Q:  My husband just had a stroke and now has some memory problems. He had been taking care of all the household finances. How do I know where to start to figure out what bills to pay?

A:  Caring for your husband after a stroke can be all consuming. There is worry and stress about his health, his cognition, and his recovery. No doubt this alone is a lot to handle, and now you must also ensure the family finances are managed and do not fall into disarray.

Many couples delegate the finances to one spouse. This is common, and usually makes sense when one is better equipped with the skills and motivation to manage the money. This may work smoothly when both spouses are healthy, but can cause extra stress and troubles when one falls ill. If you have not been involved at all, you may not even know what accounts you hold, and what bills are monthly paid by check or auto paid online.  

It can be very overwhelming to start from scratch figuring out your financial situation. Start with gathering as much information as you can. Your husband may be able to direct you to where the information is kept, or you may have a financial planner who works with your family.

Start with what you can gather to get a picture of the situation. Triage and look first at the immediate needs. Start with your housing costs. Do you have a mortgage or rent to pay? Other bills with high penalty rates are property tax bills and IRS payments. Also think about any credit card bills that may have high penalties if not paid on time.

Check the mail and look for bills.
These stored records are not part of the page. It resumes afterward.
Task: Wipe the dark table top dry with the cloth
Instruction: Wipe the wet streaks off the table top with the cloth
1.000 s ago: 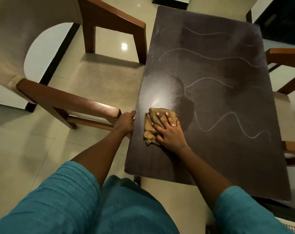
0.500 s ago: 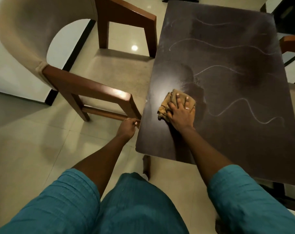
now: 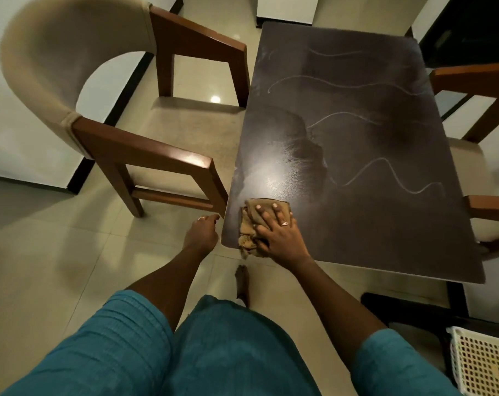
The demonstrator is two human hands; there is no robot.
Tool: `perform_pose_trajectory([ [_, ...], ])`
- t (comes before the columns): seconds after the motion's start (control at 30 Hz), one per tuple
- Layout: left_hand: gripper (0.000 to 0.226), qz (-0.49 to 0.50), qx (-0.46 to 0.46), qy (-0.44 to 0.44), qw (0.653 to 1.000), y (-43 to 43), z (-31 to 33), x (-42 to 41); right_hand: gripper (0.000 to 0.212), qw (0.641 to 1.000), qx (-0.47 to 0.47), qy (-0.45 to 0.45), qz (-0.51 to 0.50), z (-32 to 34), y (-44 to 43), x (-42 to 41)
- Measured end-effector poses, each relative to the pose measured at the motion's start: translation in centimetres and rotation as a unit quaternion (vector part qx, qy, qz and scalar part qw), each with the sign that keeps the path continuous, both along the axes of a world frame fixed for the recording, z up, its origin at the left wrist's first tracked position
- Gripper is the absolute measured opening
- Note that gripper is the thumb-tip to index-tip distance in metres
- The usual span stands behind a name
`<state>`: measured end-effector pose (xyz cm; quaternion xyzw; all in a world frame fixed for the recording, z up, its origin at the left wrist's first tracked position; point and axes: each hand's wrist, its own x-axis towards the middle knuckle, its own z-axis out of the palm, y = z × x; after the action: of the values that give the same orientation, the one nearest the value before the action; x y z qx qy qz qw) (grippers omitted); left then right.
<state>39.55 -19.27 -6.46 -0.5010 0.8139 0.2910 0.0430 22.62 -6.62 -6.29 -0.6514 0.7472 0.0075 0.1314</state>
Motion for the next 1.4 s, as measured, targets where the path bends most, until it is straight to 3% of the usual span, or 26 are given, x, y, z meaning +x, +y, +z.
perform_pose_trajectory([
  [0.27, 0.040, 0.011, -0.030, 0.039, 0.999, 1.9, 0.9, -1.4, 0.039, 0.953, -0.016, 0.004, -0.302, 0.2, 3.2, -1.4],
  [0.33, 0.041, 0.008, -0.033, 0.040, 0.999, 2.4, 1.0, -1.4, 0.041, 0.950, -0.005, -0.010, -0.312, 0.6, 2.5, 0.4],
  [0.53, 0.045, -0.022, -0.044, 0.012, 0.999, 4.7, 1.4, -1.2, 0.044, 0.978, 0.024, -0.067, -0.194, 1.0, 1.7, 4.8],
  [0.77, 0.053, -0.043, -0.030, -0.073, 0.996, 6.2, 2.4, -1.9, 0.037, 0.983, 0.033, -0.060, -0.172, 1.3, 2.7, 3.3],
  [1.03, 0.046, -0.098, -0.051, -0.086, 0.990, 6.5, 3.1, -6.3, 0.040, 0.948, 0.024, -0.047, -0.312, 1.1, 7.1, -3.4],
  [1.4, 0.049, -0.184, -0.053, -0.079, 0.978, 5.9, 3.8, -12.7, 0.057, 0.850, 0.016, -0.036, -0.526, 1.8, 16.2, -15.9],
])
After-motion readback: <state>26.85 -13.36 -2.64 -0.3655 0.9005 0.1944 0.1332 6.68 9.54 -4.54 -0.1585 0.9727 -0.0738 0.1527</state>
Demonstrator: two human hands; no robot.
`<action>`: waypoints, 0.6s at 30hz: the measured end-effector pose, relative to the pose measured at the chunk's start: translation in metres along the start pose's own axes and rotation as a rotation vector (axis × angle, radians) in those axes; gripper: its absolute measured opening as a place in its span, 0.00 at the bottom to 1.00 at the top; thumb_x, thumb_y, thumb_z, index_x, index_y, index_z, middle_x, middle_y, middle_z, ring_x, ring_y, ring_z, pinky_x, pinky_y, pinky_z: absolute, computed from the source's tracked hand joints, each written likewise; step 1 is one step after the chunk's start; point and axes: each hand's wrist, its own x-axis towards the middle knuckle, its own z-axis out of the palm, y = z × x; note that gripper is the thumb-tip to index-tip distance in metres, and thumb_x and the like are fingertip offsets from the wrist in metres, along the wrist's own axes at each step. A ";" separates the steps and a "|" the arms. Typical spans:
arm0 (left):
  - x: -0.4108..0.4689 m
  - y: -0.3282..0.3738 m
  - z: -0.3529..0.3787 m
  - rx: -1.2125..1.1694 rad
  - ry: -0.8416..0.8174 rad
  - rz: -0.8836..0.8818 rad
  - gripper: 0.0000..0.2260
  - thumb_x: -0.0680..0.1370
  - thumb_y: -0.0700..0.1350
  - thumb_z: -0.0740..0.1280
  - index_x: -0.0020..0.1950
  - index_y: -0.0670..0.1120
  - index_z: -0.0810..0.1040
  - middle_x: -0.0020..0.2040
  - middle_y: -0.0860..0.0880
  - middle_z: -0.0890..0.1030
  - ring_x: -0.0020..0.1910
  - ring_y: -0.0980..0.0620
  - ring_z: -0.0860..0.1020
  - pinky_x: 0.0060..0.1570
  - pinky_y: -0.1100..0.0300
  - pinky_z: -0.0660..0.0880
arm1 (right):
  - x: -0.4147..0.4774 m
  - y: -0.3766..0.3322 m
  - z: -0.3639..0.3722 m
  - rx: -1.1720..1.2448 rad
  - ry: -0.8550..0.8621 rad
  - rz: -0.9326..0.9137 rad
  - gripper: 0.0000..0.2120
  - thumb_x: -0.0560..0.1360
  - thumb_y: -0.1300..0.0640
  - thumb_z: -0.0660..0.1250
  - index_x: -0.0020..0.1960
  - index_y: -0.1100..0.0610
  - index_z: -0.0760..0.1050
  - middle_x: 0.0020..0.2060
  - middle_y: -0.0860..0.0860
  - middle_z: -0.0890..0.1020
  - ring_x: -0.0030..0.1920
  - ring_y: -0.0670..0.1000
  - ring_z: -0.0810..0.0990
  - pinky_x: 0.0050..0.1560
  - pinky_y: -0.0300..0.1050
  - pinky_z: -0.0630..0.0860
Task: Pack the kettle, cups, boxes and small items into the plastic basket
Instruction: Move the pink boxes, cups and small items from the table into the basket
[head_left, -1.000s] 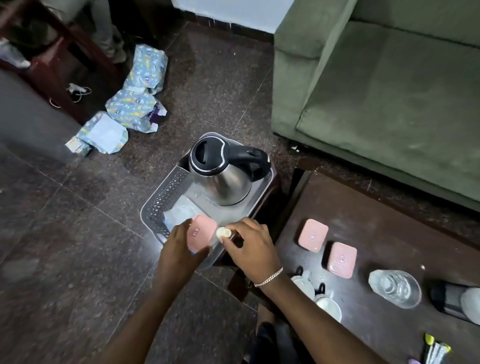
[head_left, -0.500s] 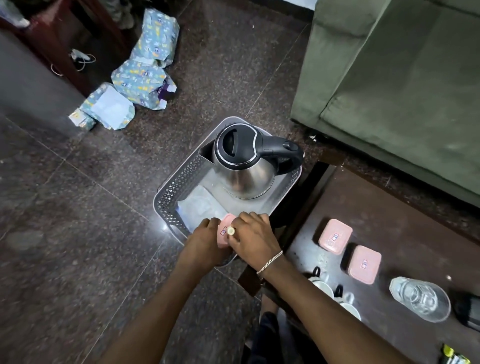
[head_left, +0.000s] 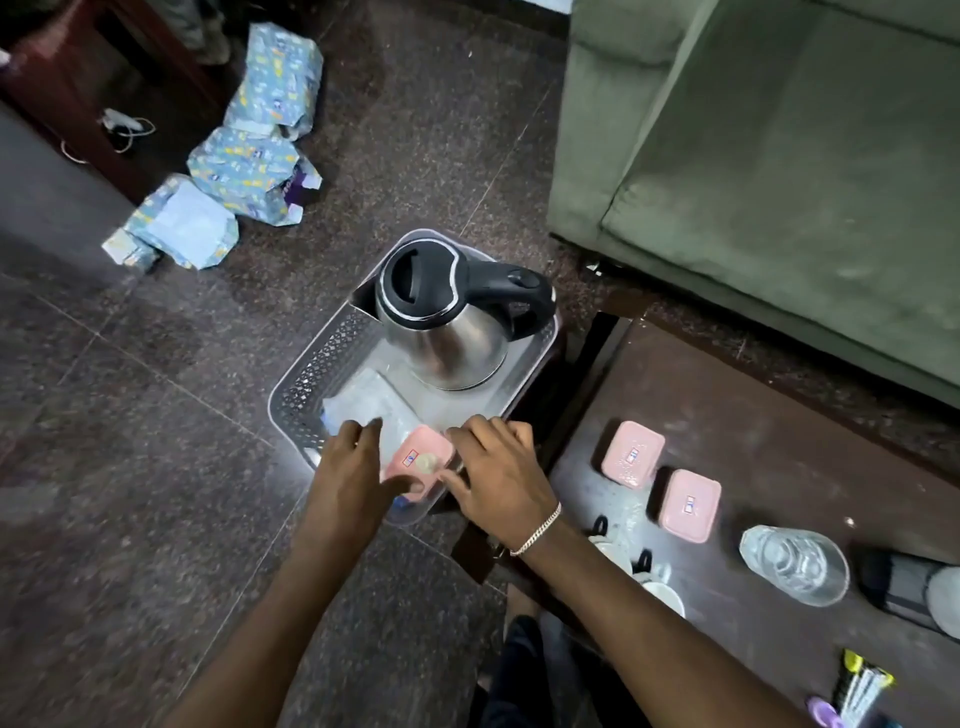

Most businesses, even if on autopay, will send you a paper copy of your bill in the mail, unless you requested that they do not. The bill will say on it not to pay because it is on auto pay. Look at all bills carefully.

Aside from your housing costs, you can look for the electric bill, gas bill, water and sewer, trash, internet or cable bill, phone or cell phone bill, credit cards and insurance bills.

Consider if there is someone else in your life who can help you with this. If you have an adult child or close friend who is used to managing their own household finances, they may be able to help direct you.

If your husband is able to talk with you about the finances, explain that you hope to help temporarily and sharing tasks is part of the role of the spouse. Be mindful that he may feel badly that he is not able to complete his normal tasks and role. Allow him to help as much as possible, or as much as he wants to help. It may make it feel more comfortable to both of you if you consider this a partnership.

Also, you may find yourself having feelings of resentment towards your husband for not planning ahead to take care of the finances and sharing the information with you. This is normal when roles shift, and in an ideal world you would both have planned ahead. It is certainly a good reminder for you both to think about other roles you each hold and how to plan for them in the future.

Allow yourself to feel the feelings that come from a spouse’s illness, from needing to take over tasks that you are not familiar with, and from not knowing what the future will hold for your husband’s recovery. Take it one step at a time and make sure to get yourself support in the process. Reach out to loved ones to help you and take it slow. You are going through a lot and will need time to adjust and to find out what the next steps look like.